Baca juga: Perdebatan Alot Parlemen Belanda Mengupas Penelitian Dekolonisasi
Kendati begitu, Rutte menolak istilah oorlogsmisdaden (kejahatan perang) ditujukan kepada aksi-aksi militer Belanda di periode itu. Sebelumnya di sesi debat, beberapa anggota parlemen –antara lain Corinne Ellemeet dari Partai GroenLinks (Hijau Kiri) dan Don Ceder dari ChristenUnie (Partai Persatuan Kristen)– sempat mempersoalkan istilah hukum perang dan penggunaan istilah “kekerasan ekstrem” dalam hasil penelitian dekolonisasi tersebut. Keduanya berargumen bahwa yang dilakukan militer Belanda adalah kejahatan perang jika menilik Konvensi Den Haag 1899 dan 1907 terkait hukum perang dan kejahatan perang.
“Konvensi Den Haag belum jadi landasan yuridis. Pemerintah mengikuti kesepakatan (Kovensi) Jenewa 1949 dan bukan Konvensi Den Haag. Apakah bisa secara yuridis bicara bahwa itu kejahatan perang? Kesimpulannya kami tidak setuju bahwa itu kejahatan perang secara yuridis,” terang Rutte.
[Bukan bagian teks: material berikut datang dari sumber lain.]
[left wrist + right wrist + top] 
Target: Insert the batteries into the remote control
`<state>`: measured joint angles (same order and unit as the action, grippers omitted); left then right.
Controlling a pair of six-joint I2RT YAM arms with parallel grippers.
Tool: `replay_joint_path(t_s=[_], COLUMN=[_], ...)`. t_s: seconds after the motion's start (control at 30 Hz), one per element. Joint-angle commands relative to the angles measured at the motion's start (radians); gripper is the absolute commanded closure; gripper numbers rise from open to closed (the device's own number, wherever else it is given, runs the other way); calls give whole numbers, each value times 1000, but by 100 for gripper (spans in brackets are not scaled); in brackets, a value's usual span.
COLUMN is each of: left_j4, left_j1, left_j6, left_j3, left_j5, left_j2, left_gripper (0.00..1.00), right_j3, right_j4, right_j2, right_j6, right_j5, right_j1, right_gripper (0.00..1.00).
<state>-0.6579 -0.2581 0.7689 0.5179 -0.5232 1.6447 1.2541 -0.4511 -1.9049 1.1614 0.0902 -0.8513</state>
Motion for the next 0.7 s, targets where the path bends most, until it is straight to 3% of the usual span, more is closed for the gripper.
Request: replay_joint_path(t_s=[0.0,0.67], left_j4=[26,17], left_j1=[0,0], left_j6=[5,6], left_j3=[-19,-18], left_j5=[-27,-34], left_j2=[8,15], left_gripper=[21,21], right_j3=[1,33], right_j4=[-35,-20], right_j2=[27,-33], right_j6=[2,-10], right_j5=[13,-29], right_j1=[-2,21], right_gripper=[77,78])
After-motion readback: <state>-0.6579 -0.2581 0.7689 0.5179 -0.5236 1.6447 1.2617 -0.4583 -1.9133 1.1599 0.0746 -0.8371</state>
Jawaban Rutte mendorong Ellemeet dan Ceder kembali berargumen. Konvensi Den Haag 1899 dan 1907 itu, kata keduanya, menjadi dasar bagi Konvensi Jenewa 1949 yang disepakati pasca-Perang Dunia II. Konvensi Den Haag 1899 dan 1907 bahkan turut dijadikan landasan Pengadilan Nürnberg (1945-1946) dan Pengadilan Tokyo (1946) yang mengadili dan menghukum para penjahat perang dan kemanusiaan Nazi Jerman dan para petinggi militer Jepang dalam PD II.
Lagi-lagi Rutte mengelak dan beralasan bahwa kekerasan itu terjadi sebelum kesepakatan Konvensi Jenewa 1949. Tidak pula bisa serta-merta disebutkan kejahatan perang karena aksi-aksi militer Belanda di Indonesia bukanlah konflik internasional.
“Karena konflik ini mendahului Konvensi Jenewa (1949) dan ini perang kemerdekaan, oleh karenanya secara yuridis itu adalah konflik internal dan bukan konflik internasional. Interpretasi kami adalah bahwa kekerasan bisa disebut kejahatan perang jika terjadi setelah 1949,” tambahnya.
Alasannya saat itu berlaku hukum Hindia Belanda dan hukum Belanda. Dia mendasarkan pendapatnya pada Pasal 38 KUHPM yang hanya berlaku pada masa perang, sedangkan aksi-aksi polisionil di Indonesia tidak dianggap sebagai perang internasional pada masa itu.
Rutte menganggap ada perbedaan interpretasinya dengan argumentasi yang disampaikan Ellemeet dan Ceder. Oleh karenanya, aktivitas militer Belanda disebut sebagai politionele actie merujuk konflik domestik, bukan perang atau konflik internasional. Hal itu justru menjadi kontradiktif lantaran Rutte mengakui kemerdekaan Indonesia 17 Agustus 1945.
“Saya tidak sepakat (istilah kejahatan perang). Saya tekankan lagi bahwa kita bisa menyebut demikian jika konfliknya terjadi setelah Konvensi Jenewa 1949. Itu interpretasi kami. Dan saya memahami bahwa kita tidak sepakat tentang itu,” tukas Rutte.